The ranger at Amnicon Falls suggested we visit Big Manitou Falls in Pattison State Park. At 165 feet, Big Manitou is the largest waterfall in the state of Wisconsin. It might not be the mountainous scale we had seen in the Rockies, but Big Manitou is still impressive. Speaking of mountains, we made reservations for the following evening at Porcupine Mountains State Park. The park is 60,000 acres of pristine wilderness, old-growth forest, rivers, streams and waterfalls.

We crossed back into Michigan at 3:00 p.m. on Saturday, and it really began to sink in that our Adventure of a Lifetime was coming to a close. Still, it felt great to have the familiar soil of the Wolverine State beneath our feet! The Porkies may not be the towering purple mountains of the Wild West or the magnificent glaciers of the Great White North, but they are grand and arresting in their own right. The miles of hiking trails winding through thousands of acres of virgin hardwood stands make this place rival any other stop on our trip; but the Porkies remain somehow quieter, more intimate.

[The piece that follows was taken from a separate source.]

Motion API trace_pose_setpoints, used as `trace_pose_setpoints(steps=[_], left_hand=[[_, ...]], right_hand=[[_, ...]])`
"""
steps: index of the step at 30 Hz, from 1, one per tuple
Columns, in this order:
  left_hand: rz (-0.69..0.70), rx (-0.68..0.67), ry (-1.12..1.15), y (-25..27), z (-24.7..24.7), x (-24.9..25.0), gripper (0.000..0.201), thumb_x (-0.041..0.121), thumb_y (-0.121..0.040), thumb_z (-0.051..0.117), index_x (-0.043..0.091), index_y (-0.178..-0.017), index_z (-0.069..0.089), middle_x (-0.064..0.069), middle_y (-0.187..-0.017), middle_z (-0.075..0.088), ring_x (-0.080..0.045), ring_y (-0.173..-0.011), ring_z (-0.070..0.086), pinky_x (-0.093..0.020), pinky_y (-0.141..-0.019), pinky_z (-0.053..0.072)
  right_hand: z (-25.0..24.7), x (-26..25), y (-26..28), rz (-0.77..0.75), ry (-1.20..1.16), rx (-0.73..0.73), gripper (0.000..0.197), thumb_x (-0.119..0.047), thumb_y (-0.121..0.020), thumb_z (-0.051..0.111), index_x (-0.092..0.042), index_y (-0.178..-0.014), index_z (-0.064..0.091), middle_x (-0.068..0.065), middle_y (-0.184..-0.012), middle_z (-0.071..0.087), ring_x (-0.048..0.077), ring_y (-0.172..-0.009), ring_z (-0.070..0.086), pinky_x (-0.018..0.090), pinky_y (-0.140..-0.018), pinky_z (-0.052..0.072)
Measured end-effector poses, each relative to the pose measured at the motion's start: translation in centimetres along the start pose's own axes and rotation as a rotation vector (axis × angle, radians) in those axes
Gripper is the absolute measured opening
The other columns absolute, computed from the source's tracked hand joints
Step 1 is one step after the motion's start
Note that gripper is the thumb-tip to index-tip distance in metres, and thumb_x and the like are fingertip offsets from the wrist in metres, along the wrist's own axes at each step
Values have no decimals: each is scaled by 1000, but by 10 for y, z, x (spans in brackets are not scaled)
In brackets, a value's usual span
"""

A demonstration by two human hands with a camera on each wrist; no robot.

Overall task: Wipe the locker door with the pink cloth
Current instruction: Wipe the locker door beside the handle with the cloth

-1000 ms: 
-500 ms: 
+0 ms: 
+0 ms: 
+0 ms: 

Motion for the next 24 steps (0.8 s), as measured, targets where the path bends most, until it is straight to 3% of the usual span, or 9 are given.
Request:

We unhooked the Hauler and set up at the Union Bay Campground, one of two campgrounds in the park. Presque Isle is the other. We selected Union Bay for the more modern services offered – every site has its own electric hookup – but, when we return here, we might just stay at Presque. Both parks are gorgeous. Union Bay has sites right along the shoreline of Lake Superior, which make for a beautiful view sunrise and sunset. The sites are a bit snug, though, compared to those at Presque Isle. That campground has fewer sites, so each RVer has a bit more room to spread out. The only downside to Presque are the more primitive facilities – no electric hookups. Still, if you fancy a view high on a bluff overlooking Lake Superior – stunning, by the way – you may be willing to make do with your generator for the night.

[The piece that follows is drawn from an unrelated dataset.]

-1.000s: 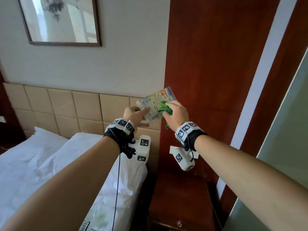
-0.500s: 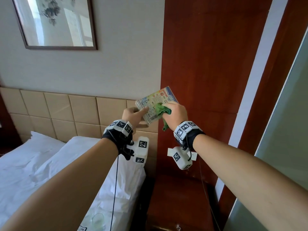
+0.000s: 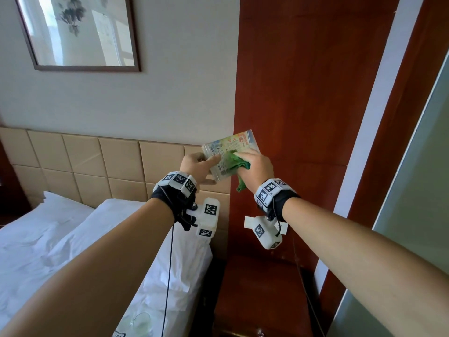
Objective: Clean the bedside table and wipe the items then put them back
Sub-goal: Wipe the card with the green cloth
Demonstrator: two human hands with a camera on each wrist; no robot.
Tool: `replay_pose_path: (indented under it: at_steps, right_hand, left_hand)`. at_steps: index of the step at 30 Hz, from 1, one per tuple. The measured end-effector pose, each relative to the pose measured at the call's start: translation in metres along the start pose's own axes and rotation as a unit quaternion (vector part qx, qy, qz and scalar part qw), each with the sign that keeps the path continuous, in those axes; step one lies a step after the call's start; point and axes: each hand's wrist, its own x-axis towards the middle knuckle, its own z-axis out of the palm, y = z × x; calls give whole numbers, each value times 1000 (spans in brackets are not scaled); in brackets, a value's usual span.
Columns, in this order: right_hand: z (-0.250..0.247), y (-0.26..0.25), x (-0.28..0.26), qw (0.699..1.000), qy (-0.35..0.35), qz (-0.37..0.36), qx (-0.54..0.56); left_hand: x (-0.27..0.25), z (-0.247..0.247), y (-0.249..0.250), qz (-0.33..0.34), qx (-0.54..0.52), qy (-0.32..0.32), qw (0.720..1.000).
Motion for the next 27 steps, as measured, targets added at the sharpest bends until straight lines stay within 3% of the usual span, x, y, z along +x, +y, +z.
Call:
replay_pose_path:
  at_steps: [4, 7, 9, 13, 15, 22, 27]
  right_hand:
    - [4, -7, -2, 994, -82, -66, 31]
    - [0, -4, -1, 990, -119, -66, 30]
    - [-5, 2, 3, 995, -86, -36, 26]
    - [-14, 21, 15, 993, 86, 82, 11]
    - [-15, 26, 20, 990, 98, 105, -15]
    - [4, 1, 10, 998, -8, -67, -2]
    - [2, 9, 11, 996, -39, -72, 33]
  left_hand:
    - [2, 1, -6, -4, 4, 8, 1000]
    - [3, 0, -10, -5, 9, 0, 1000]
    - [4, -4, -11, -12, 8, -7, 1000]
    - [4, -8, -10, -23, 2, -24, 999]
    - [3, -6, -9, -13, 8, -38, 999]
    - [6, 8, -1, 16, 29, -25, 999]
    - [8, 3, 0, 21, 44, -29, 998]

No matter where you stay in the Porkies, you have your pick of tons of amazing hiking trails. We hiked the East and West River Trails and the Summit Peak Tower Trail, but we found one of our favorite spots at the end of Michigan Highway 107. The Lake of the Clouds. Step out of your car and over to the lookout point, and you will immediately see why this place is one of the most popular spots in the Upper Peninsula to take a break and just “be.” The lake itself it long and lean, a knife blade cutting between peaks in the Porcupine Mountains. Fed on one side by the Carp River Inlet, the Lake of the Clouds stretches a mile long but is only fifteen feet deep. It flows back into the Carp River, eventually finding its way into Lake Superior. Along the way it provides some of the most stunning photo ops in the entire Upper Peninsula.

Only a few more days in Michigan’s “lid” and we will head for home, parking the Toy Hauler until our next adventure.